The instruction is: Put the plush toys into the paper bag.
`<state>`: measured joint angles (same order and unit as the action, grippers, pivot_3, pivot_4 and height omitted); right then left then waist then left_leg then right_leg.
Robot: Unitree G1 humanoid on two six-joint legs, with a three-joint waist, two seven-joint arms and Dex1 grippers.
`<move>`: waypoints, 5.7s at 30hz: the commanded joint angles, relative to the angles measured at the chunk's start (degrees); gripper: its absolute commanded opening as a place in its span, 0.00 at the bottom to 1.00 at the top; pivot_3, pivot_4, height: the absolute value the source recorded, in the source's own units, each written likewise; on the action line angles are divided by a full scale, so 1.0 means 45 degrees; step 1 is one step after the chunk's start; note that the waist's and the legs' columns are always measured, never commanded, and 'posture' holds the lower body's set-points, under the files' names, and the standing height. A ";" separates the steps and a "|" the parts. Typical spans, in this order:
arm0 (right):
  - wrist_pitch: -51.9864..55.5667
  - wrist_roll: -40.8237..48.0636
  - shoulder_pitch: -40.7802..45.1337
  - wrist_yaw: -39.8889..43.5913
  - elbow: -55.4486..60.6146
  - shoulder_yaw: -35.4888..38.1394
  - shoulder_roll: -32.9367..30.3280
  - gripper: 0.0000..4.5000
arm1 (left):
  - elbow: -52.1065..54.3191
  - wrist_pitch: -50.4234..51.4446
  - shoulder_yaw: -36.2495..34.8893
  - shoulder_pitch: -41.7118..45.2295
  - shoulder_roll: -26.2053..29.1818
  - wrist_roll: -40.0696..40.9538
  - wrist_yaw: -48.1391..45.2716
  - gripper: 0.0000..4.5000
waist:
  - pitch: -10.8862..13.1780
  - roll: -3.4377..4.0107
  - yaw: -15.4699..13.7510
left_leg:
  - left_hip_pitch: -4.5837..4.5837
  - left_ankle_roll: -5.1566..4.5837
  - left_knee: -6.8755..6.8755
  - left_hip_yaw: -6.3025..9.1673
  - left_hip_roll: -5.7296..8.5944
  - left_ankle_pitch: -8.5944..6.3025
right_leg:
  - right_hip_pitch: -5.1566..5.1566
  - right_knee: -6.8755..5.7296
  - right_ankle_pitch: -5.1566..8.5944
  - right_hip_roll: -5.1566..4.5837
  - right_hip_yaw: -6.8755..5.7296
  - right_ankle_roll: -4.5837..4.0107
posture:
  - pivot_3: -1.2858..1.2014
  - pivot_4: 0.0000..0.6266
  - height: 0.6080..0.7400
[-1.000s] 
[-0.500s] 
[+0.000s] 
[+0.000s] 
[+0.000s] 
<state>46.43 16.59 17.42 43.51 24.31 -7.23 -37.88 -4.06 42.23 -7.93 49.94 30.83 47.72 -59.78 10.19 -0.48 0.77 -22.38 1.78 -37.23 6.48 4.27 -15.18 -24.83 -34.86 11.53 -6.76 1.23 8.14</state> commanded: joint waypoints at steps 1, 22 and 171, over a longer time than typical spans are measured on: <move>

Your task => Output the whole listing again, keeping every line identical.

Written response =>
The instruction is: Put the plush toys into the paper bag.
`<state>`: measured joint angles (same order and unit as the action, grippers, pivot_3, pivot_4 and height omitted); right then left then waist then left_leg then right_leg.
Robot: Unitree G1 humanoid on two six-joint legs, with a three-joint waist, two seven-joint arms and Dex1 grippers.
`<move>`: waypoints, 5.7s at 30hz: the commanded joint angles, relative to the angles measured at the chunk's start (degrees); gripper: its absolute commanded opening as a place in its span, 0.00 at the bottom to 1.00 at the top; pivot_3, pivot_4, height: the absolute value the source recorded, in the source's own units, each written likewise; on the action line angles are divided by a full scale, so 1.0 means 45 degrees; step 1 is one step after the chunk's start; note that the waist's and the legs' columns are always measured, never commanded, and 'posture' holds the lower body's set-points, under the files' names, and the standing height. A ";" separates the steps and a "|" the parts. Typical spans, in this order:
arm0 (right):
  - wrist_pitch: -51.9864..55.5667
  - wrist_roll: -40.8237..48.0636
  - shoulder_pitch: -40.7802..45.1337
  - wrist_yaw: -39.8889..43.5913
  - elbow: -55.4486..60.6146
  - shoulder_yaw: -35.4888..38.1394
  - shoulder_roll: -32.9367..30.3280
  - gripper: 0.0000..4.5000
arm1 (left):
  - elbow: -52.1065..54.3191
  - wrist_pitch: -50.4234..51.4446
  - shoulder_yaw: -36.2495..34.8893
  - shoulder_pitch: -41.7118..45.2295
  - shoulder_roll: -26.2053..29.1818
  - wrist_roll: -40.0696..40.9538
  - wrist_yaw: -48.1391..45.2716
  - gripper: 0.0000..4.5000
waist:
  - pitch: -10.8862..13.1780
  - roll: -3.4377..4.0107
  - yaw: -15.4699..13.7510
left_leg:
  - left_hip_pitch: -4.5837..4.5837
  - left_ankle_roll: -5.1566..4.5837
  - left_knee: -6.8755..6.8755
  - left_hip_yaw: -6.3025..9.1673
  - left_hip_roll: -5.7296..8.5944
  - left_ankle_pitch: -8.5944..6.3025
right_leg:
  - right_hip_pitch: -5.1566..5.1566
  - right_knee: -6.8755..5.7296
  - right_ankle_pitch: -5.1566..8.5944
  - right_hip_roll: -5.1566..4.5837
  - right_hip_yaw: -6.8755..5.7296
  - right_ankle_roll: -4.5837..4.0107
posture:
  - pivot_3: -1.2858..1.2014
  - pivot_4: 0.0000..0.6266
  - height: 0.6080..0.7400
[-1.000s] 
[-0.500s] 
[+0.000s] 
[+0.000s] 
[+0.000s] 
<state>46.43 16.59 17.42 43.51 24.31 -7.23 -37.88 -4.06 42.23 -7.93 49.94 30.83 47.72 -59.78 10.19 -0.48 0.77 -22.38 1.78 -37.23 6.48 4.27 -15.18 -24.83 -34.86 11.53 -6.76 1.23 8.14</state> commanded: joint waypoints at steps 1, 22 and 171, over a longer time than typical spans are measured on: <move>

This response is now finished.